El primer tiempo de Godoy Cruz-San Lorenzo finalizó una hora después de comenzado. Había habido una larga interrupción cuando desde la cabecera detrás del arco visitante llovían pedazos de loza (arrancados del mobiliario de los sanitarios) que te podían llegar a partir la cabeza en cuatro.
Tras el intervalo, antes de los 2’ ya había recomenzado el festival de proyectiles. Recién ahí, la policía apareció por fin en esa tribuna y fue desalojando hacia las bocas de salida a los violentos. Eso se veía en la cancha; afuera, las cosas estaban peor.
Pero estaban peor desde antes del partido; en todo Mendoza se habla de la salvaje interna de la barra de Godoy Cruz y de su enfrentamiento con la policía. Pero igual, nada impidió que los micros en los que llegó la delegación de San Lorenzo fueran cascoteados (hubo dos heridos).
Lo más ridículo resultó que los barrabravas que tiraban cosas a la cancha, con el propósito de armar caos y frustrar el partido, eran alrededor de una decena. Y bastante fáciles de identificar: la tribuna no estaba llena y los hinchas normales los aislaban y les gritaban “que se vayan todos”. Los delincuentes, además, iban encapuchados y con las caras tapadas.
La policía, primero los miraba desde el campo de juego, a años luz de distancia de donde estaban. Y en todo el entretiempo no fue capaz de hacer nada para sacar a los diez o veinte tipos que arrojaban cosas.

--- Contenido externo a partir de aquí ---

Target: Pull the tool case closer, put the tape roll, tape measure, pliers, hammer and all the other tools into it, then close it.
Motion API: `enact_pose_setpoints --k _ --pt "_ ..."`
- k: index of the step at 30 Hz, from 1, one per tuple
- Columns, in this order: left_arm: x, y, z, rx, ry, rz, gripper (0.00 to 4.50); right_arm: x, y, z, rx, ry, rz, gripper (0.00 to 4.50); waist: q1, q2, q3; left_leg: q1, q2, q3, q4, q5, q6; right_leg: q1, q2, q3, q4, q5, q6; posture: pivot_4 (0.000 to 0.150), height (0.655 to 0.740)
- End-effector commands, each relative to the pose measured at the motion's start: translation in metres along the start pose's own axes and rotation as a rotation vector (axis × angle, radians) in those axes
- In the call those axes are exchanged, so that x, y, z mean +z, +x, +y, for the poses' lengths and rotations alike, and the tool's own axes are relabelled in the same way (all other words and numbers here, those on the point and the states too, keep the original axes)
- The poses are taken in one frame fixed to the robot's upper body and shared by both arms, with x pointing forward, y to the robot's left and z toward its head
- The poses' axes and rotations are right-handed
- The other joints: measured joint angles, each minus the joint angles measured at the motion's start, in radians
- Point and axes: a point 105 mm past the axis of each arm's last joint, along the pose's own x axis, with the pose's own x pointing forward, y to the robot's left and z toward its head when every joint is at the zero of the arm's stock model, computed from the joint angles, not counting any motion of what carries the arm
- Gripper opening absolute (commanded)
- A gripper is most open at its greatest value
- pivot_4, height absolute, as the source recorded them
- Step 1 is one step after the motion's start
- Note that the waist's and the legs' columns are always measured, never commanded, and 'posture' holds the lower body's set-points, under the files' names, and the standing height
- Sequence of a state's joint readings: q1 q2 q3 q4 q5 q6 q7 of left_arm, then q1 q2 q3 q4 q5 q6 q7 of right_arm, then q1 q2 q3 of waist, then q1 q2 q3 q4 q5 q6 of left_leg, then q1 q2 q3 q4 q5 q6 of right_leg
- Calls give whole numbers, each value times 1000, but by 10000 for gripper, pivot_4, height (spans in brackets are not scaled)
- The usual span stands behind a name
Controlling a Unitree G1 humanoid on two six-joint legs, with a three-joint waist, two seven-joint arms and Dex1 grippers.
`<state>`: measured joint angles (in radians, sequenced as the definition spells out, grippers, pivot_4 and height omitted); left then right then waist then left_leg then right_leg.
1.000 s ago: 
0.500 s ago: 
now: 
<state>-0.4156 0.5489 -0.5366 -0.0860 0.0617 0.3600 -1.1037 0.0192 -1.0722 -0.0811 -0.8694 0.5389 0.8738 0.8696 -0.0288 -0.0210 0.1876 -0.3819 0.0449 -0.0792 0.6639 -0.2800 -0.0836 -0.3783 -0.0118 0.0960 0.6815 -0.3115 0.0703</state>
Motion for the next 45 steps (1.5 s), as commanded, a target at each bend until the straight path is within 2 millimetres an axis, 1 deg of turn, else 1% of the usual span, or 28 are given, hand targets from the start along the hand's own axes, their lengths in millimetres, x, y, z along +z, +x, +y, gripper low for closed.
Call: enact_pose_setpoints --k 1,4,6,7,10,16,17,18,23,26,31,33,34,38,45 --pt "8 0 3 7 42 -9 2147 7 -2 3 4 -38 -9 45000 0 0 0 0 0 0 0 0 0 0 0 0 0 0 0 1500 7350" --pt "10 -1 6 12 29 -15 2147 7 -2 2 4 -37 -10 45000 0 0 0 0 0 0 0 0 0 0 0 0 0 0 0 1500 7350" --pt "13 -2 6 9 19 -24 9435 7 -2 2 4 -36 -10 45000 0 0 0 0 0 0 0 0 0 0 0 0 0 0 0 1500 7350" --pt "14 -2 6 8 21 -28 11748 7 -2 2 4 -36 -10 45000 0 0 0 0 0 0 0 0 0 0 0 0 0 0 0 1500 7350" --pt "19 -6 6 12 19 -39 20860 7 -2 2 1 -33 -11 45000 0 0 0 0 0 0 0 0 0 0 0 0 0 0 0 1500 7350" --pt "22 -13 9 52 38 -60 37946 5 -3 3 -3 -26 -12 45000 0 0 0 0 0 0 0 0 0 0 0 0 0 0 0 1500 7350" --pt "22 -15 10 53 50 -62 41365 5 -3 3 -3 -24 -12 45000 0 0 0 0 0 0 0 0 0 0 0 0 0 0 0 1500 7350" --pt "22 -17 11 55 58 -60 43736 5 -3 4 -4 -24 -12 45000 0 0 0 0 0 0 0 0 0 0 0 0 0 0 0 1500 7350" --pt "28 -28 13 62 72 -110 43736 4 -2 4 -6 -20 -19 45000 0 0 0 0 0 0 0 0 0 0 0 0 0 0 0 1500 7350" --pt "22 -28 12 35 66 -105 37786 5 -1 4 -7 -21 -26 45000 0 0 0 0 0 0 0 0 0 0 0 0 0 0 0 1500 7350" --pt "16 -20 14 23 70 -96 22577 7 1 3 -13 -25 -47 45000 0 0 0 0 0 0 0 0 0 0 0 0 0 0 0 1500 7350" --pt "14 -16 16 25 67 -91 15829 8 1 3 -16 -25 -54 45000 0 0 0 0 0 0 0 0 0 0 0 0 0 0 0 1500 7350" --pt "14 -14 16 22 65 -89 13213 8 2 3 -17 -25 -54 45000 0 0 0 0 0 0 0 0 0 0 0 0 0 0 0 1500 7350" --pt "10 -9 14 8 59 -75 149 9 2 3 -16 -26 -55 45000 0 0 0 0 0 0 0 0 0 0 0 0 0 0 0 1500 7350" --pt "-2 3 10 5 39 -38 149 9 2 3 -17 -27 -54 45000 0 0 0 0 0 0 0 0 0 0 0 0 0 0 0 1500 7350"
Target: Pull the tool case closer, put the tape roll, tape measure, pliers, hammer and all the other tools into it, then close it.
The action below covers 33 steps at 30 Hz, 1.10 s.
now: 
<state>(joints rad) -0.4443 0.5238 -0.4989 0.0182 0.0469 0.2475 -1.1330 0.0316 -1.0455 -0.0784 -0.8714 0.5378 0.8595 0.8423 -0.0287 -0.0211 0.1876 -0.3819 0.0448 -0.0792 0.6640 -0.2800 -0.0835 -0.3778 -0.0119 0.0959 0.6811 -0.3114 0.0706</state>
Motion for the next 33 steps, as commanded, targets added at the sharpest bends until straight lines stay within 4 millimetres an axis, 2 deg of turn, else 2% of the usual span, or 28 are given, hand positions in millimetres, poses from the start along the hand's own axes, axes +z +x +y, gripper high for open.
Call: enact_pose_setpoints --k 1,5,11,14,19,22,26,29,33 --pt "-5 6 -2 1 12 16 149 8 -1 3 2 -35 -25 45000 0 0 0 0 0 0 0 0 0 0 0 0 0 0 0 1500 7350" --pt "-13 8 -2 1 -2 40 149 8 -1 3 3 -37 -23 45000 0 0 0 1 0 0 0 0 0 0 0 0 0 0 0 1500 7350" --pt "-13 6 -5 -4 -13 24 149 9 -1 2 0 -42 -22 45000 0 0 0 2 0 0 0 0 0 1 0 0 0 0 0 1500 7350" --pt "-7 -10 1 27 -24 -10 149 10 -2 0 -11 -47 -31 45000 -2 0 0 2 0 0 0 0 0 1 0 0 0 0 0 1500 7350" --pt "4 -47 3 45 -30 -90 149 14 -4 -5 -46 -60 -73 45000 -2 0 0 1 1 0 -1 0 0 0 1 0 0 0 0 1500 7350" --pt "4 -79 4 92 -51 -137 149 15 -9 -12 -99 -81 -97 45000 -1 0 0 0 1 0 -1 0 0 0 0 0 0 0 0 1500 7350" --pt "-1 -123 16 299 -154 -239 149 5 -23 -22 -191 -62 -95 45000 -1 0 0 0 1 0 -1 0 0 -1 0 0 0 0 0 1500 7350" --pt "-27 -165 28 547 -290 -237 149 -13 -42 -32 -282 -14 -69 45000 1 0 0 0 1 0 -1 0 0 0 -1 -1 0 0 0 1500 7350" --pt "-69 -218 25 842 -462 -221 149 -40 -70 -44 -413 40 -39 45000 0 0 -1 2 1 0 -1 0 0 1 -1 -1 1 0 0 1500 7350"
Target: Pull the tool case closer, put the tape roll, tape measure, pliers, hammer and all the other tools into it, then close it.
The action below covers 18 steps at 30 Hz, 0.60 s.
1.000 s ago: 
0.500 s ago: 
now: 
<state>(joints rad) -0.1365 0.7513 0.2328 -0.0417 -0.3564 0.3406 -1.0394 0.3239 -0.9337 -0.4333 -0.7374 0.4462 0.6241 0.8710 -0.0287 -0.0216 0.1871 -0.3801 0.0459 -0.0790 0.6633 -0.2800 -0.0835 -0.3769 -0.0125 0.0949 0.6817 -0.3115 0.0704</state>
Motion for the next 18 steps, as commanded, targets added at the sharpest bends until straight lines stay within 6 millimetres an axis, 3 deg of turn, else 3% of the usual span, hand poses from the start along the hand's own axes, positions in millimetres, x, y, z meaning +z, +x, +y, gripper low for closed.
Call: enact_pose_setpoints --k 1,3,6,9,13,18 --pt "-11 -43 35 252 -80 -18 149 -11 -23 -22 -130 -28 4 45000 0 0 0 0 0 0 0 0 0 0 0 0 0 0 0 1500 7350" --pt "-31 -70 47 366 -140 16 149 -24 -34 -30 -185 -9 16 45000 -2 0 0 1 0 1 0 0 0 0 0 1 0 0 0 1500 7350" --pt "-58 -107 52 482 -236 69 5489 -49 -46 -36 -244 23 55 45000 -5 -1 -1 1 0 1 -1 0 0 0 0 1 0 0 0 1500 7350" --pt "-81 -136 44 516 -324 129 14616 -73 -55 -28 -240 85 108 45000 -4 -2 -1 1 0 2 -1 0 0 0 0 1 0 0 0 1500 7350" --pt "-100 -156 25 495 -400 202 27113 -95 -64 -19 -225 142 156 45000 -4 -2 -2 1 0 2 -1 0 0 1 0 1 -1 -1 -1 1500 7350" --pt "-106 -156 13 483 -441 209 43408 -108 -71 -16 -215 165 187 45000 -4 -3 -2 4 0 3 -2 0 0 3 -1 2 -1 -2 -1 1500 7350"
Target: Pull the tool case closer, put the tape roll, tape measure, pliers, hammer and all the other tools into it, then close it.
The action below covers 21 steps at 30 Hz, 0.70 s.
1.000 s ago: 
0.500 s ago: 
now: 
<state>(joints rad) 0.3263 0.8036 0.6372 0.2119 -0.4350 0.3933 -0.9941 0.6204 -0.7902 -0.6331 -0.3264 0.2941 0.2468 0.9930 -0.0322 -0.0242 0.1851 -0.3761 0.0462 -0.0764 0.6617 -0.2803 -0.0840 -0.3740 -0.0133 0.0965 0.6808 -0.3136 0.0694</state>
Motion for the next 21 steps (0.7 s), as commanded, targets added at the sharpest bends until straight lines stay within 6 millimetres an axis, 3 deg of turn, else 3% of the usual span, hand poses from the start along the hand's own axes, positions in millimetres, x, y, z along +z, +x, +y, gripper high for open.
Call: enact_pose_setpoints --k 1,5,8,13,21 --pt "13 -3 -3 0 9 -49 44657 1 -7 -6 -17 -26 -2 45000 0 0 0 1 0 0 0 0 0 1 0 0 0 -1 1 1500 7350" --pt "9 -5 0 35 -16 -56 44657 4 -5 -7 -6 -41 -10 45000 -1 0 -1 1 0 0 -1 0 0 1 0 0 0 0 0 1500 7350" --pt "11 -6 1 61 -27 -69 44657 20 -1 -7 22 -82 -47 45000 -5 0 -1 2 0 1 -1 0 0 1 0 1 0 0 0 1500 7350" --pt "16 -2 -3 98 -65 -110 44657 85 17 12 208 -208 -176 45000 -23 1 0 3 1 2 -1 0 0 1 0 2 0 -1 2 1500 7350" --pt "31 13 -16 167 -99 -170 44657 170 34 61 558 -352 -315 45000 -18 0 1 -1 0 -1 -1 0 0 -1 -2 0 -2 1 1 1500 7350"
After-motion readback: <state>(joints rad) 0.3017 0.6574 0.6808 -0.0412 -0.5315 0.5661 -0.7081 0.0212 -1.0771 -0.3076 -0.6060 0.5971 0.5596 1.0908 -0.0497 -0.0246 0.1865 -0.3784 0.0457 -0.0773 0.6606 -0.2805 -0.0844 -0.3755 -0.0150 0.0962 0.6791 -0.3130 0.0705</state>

El árbitro y la mayoría de los jugadores querían seguir jugando, al borde de la irracionalidad. Cuando Nazareno Arasa escuchó disparos afuera, suspendió. Era demasiado.
El problema de la barra del Tomba es de larga data, atenta contra el club y los hinchas y socios que quieren alentar al equipo. Pero cómo es posible que la policía mendocina no pueda frenar a 10 o 20 tipos que fueron a parar el partido y lo pararon, es lo más difícil de entender. ¿O la policía tampoco quería que se jugara?